**What the exercise asks:**
Copy each line containing "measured" from the listing below.
[[ Data, beginning ]]
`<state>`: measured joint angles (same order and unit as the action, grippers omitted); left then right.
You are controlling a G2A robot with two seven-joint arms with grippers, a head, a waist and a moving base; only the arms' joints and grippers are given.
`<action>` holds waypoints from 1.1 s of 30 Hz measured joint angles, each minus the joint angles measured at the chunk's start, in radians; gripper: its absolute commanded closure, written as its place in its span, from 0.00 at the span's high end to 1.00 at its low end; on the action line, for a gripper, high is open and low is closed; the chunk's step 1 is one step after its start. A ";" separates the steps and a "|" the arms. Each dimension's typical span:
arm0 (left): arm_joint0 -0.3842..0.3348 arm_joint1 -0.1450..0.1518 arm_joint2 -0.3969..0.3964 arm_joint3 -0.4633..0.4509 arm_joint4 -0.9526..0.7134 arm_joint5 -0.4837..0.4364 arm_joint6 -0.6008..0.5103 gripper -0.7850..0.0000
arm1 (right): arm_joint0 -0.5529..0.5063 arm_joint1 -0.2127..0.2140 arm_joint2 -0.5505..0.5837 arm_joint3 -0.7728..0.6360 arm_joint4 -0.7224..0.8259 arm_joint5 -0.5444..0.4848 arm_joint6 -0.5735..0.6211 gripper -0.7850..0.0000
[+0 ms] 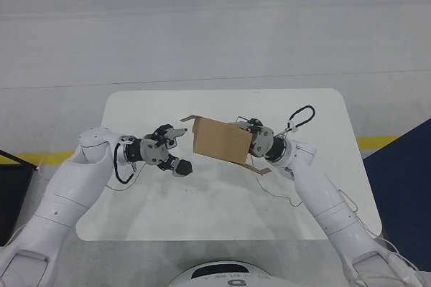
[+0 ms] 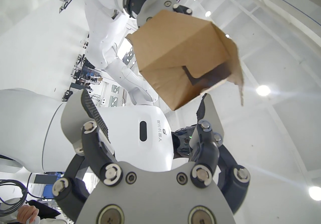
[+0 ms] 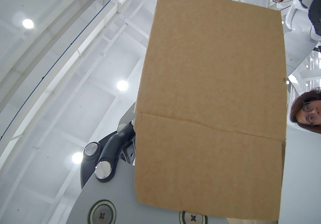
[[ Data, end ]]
**Written answer:**
`<state>`: measured joint angles (same order and unit as the action, grippers omitted); left then right.
`<action>` holds waypoints from 1.1 s of 30 Hz measured joint angles, each minus the joint angles measured at the chunk's start, in radians; gripper: its absolute commanded closure, written as its place in its span, from 0.00 at the span's high end to 1.00 at its low end; on the action line, for a gripper, high is open and low is closed; the chunk's step 1 is one step after its start. A ";" separates the steps and a "|" the arms. Each dimension's typical span:

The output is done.